Gaio
Giurista vissuto all’epoca di Antonino Pio e Marco Aurelio, nel II secolo d.C.
Fu un maestro di scuola, originario secondo molti dell’Asia Minore o della Troade e, pertanto, un provinciale insignito della cittadinanza romana. In virtù della purezza e della fluidità del suo linguaggio alcuni studiosi, tuttavia, lo ritengono cittadino romano.

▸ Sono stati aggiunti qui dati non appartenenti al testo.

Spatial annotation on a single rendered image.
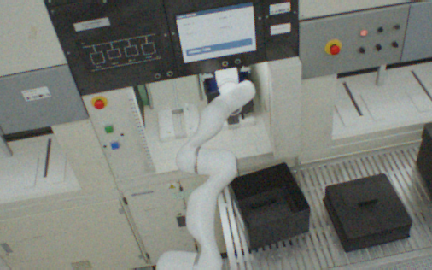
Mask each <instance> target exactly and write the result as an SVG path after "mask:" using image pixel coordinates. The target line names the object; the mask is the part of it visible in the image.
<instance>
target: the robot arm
mask: <svg viewBox="0 0 432 270"><path fill-rule="evenodd" d="M240 71H241V69H240V68H239V67H234V68H230V69H225V70H220V71H215V72H211V75H212V76H213V77H214V78H216V82H217V85H218V87H219V91H220V96H218V97H216V98H215V99H213V100H212V101H211V102H210V103H209V104H208V105H207V106H206V107H205V108H204V109H203V110H202V112H201V116H200V120H199V125H198V127H197V129H196V132H195V133H194V135H193V136H192V137H191V138H190V139H189V140H188V141H187V142H186V143H185V144H183V145H182V146H181V147H180V148H179V151H178V153H177V157H176V164H177V166H178V168H179V170H180V171H181V172H182V173H193V174H204V175H209V180H208V181H207V182H205V183H204V184H203V185H201V186H199V187H198V188H196V189H195V190H194V191H192V193H191V194H190V197H189V199H188V204H187V209H186V218H185V222H186V226H187V229H188V231H189V233H190V235H191V236H192V237H193V238H194V239H195V240H196V241H197V242H198V243H200V245H201V253H200V254H199V253H192V252H185V251H175V250H174V251H167V252H165V253H163V255H162V256H161V257H160V258H159V259H158V261H157V264H156V269H155V270H225V266H224V263H223V261H222V258H221V256H220V253H219V249H218V246H217V244H216V241H215V236H214V229H213V223H214V215H215V208H216V202H217V199H218V196H219V193H220V192H221V191H222V190H223V189H224V188H225V187H226V186H227V185H228V184H229V183H230V182H231V181H232V180H233V179H234V178H235V177H236V174H237V173H238V167H239V161H238V158H237V156H236V155H235V153H234V152H232V151H230V150H225V149H218V148H208V147H201V146H202V145H203V144H205V143H207V142H208V141H209V140H210V139H212V138H214V137H215V136H216V135H217V134H218V133H219V132H220V131H221V129H222V127H223V125H224V122H225V120H226V119H227V118H228V117H229V115H234V114H239V113H240V112H241V110H242V106H243V105H245V104H246V103H248V102H249V101H250V100H251V99H252V98H253V97H254V94H255V87H254V85H253V84H252V83H251V82H249V81H244V82H242V83H241V84H238V74H239V72H240Z"/></svg>
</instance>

Fu autore molto fecondo ma ignorato dai contemporanei; la sua fama andò crescendo con il tempo, fino a che il suo nome non venne compreso tra i cinque giuristi che, in virtù della
legge delle citazioni [
vedi Citazioni (legge delle)] di Valentiniano III, potevano essere citati nella prassi giudiziaria.
Al di là dei suoi specifici meriti giuridici da molti contestati, la fama conquistata da questo giurista in età moderna è dovuta alla circostanza che il suo manuale, le
Institutiones, articolato in quattro libri, ci è pervenuto quasi integralmente, consentendo agli studiosi degli ultimi due secoli di acquisire un patrimonio prezioso di nozioni e di conoscenze sul sistema giuridico romano ed, in particolare, un’adeguata percezione delle distorsioni e delle interpolazioni presenti nella compilazione giustinianea [
vedi Corpus iuris civilis].
In particolare, le
Institutiones sono una esposizione sistematica in sei libri dei principi elementari del
diritto romano [
vedi], dedicata agli allievi di (—) e, perciò, di uso prettamente scolastico. L’opera è suddivisa in tre parti dedicate rispettivamente alle persone, alle cose ed alle azioni processuali. Essa, fino ai primi dell’800, era conosciuta attraverso le
Institutiones Iustiniani [
vedi] e l’
Epitome, in due libri, della
Lex romana Wisigothòrum [
vedi]. Solo nel 1816 il Niebuhr ritrovò nella Biblioteca capitolare di Verona il testo di un palinsesto, il
Codex Gai veronensis [
vedi]; ulteriori scoperte rivelarono che il testo veronese non conteneva l’opera completa.
Tra le altre opere gaiane vanno segnalate: un commento all’
editto provinciale (ossia al testo edittale promulgato dai governatori provinciali) ed un commento alla
legge delle XII tavole [
vedi Lex XII tabularum], di grande importanza per la nostra conoscenza del diritto romano arcaico. Tra le opere minori, può ricordarsi un commento ai libri di Q. Mucio e all’editto del pretore urbano.